Bone metastases are common in Non-Small Cell Lung Cancer (NSCLC), affecting 30-65% of the
      patients, depending on the series. They most often occur during disease progression (59.7% in
      the French Lung Cancer Group trial). The frequency of skeletal-related events (SREs)
      (pathological fractures, medullary compression, analgesic radiotherapy, preventive and/or
      analgesic surgery and hypercalcemia) is high. It is thought that more than half of the
      patients with bone metastases will have at least 1 SRE, with rates ranging from 55% to 62%.

      Expert and medical Society guidelines, notably European Society for Medical Oncology in 2014,
      then in 2016, recommended using anti-resorptive agents (bisphosphonates or denosumab) to
      prevent SREs, attenuate pain and improve the quality of life, and decrease the
      medical-economic impact of this major metastatic site.

      Denosumab is a humanized monoclonal antibody. It mimics the action of osteoprotegerin (OPG),
      thereby inhibiting osteoclastogenesis by blocking the binding of the receptor activator of
      nuclear factor-kappaB (RANK) to its ligand (RANKL), and thus interrupts the vicious circle
      between tumor cells and bone. RANK is a transmembrane protein expressed on osteoclasts, and
      its ligand, RANKL, is soluble and secreted by osteoblasts. Denosumab was accorded marketing
      authorization in France in 2011 as an anti-resorptive agent for bone metastases to delay the
      occurrence of SREs in lung-cancer patients. The results of 3 phase III studies evaluating the
      place of denosumab versus zoledronic acid have been published. Lung cancers were included in
      the trial examining solid tumors (other than breast and prostate) and multiple myeloma, and
      represented 40% of the population. In a non-inferiority analysis, the primary objective was
      reached with denosumab prolonging by approximately 4 months the time to the first SRE (20.6
      versus 16.3 months, hazard ratio 0.84 [95% confidence interval 0.71-0.98] p=0.0007). In the
      lung-cancer subgroup, this difference did not reach significance (hazard ratio 0.85 [95%
      confidence interval 0.65-1.12]). In contrast, the exploratory analysis of that subgroup
      showed overall survival prolonged by 1.2 months for the denosumab arm versus zoledronic acid
      (8.9 versus 7.7 months, hazard ratio 0.8 [95% confidence interval 0.67-0.95] p=0.01).

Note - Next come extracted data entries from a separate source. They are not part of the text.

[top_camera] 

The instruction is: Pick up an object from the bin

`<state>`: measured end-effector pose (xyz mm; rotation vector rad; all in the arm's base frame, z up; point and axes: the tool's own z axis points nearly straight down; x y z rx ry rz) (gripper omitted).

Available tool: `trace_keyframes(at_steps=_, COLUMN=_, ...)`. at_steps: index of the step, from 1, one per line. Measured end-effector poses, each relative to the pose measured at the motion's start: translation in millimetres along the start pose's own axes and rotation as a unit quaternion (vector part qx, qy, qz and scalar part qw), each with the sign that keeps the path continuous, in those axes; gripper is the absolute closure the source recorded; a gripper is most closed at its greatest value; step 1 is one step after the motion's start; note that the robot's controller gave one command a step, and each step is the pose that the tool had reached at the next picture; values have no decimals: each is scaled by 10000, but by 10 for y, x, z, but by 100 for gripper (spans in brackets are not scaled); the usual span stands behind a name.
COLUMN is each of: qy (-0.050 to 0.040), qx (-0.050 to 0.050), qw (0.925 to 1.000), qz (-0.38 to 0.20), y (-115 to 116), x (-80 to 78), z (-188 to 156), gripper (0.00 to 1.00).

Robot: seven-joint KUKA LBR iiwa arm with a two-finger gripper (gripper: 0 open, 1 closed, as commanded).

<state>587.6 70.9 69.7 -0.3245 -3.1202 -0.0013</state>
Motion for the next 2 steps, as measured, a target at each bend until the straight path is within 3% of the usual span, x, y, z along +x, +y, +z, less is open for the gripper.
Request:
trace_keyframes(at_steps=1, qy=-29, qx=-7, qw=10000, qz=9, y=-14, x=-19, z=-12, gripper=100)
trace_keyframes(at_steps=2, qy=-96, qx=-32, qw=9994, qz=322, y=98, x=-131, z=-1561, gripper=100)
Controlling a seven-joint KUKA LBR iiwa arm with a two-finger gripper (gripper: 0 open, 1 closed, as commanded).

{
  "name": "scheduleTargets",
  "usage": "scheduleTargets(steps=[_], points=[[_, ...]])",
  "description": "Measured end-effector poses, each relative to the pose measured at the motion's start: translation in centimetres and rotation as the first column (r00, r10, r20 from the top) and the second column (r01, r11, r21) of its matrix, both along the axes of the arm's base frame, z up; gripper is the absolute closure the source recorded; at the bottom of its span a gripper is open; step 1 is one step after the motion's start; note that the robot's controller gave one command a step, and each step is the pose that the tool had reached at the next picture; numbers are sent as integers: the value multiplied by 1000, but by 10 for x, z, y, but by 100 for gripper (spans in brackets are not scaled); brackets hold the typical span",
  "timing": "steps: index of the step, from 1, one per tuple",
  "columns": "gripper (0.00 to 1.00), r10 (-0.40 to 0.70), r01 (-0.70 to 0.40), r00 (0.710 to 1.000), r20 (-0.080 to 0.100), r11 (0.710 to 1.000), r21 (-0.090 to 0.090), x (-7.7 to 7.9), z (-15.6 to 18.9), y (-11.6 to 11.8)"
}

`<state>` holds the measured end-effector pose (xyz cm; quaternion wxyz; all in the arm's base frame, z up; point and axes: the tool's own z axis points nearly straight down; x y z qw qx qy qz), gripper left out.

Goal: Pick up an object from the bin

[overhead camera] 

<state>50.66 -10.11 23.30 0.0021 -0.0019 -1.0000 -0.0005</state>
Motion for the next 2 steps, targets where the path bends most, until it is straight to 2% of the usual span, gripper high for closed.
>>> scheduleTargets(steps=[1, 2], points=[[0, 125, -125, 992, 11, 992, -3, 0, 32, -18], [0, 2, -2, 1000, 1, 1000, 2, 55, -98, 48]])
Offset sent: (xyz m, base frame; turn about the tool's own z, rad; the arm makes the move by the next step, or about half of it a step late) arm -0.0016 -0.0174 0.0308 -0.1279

      Immunotherapy, notably immune-checkpoint inhibitors (ICPIs), like nivolumab (anti-programed
      death-1 (PD-1)), has recently become an integral part of the therapeutic arsenal against
      NSCLCs. Nivolumab was accorded marketing authorization based on the phase III CHECKMATE 017
      (squamous cell NSCLCs) and CHECKMATE 057 (non-squamous cell NSCLCs) trials versus docetaxel,
      after the phase II CHECKMATE 063 trial. The search for a biomarker predictive of the response
      to immunotherapy is becoming more-and-more crucial, so as not to expose patients who risk
      early cancer hyper-progression. Immunohistochemical labeling of PD-1 ligand (PD-L1) on tumor
      cells (± infiltrating the stroma) is the most studied and reliable biomarker. Knowing its
      status has become indispensable in immunotherapy trials because an elevated PD-L1 has been
      correlated to a better response. Prescribing second-line nivolumab is not conditioned by the
      PD-L1 status because those trials had not foreseen stratification according to this
      criterion's status. However, post-hoc analysis of PD-L1 in the CHECKMATE 057 trial on
      non-squamous cell NSCLCs showed prolonged overall survival for patients with PD-L1-positive
      tumors, whether the positivity threshold was 1%, 5% or 10%. Thus, knowing the PD-L1 status is
      necessary to interpret the results of immunotherapy trials.

      The RANK-RANKL system was studied in preclinical osteoimmunology models. It is expressed by
      certain cells, notably antigen-presenting cells, such as dendritic cells or lymphocytes,
      essential for the adaptive immunity function solicited by immunotherapy. It is part of the
      tumor necrosis factor receptor (TNF-R) family and is implicated in the interactions between
      dendritic cells and lymphocytes. The RANK-RANKL role in the development and function of
      regulatory T cells (Tregs) remains poorly elucidated. Information on the interaction of the
      RANK-RANKL system and adaptive immunity obtained with the preclinical models is discordant
      and rare. A case report on a patient with melanoma bone metastases treated with denosumab and
      ipilimumab (ICPI of the anti-cytotoxic T-lymphocyte antigen 4 type) obtained a promising
      carcinological outcome, without any sign of deleterious interaction.

      The aim of this trial is to evaluate the combination of denosumab and nivolumab in second
      line of NSCLC with bone metastases.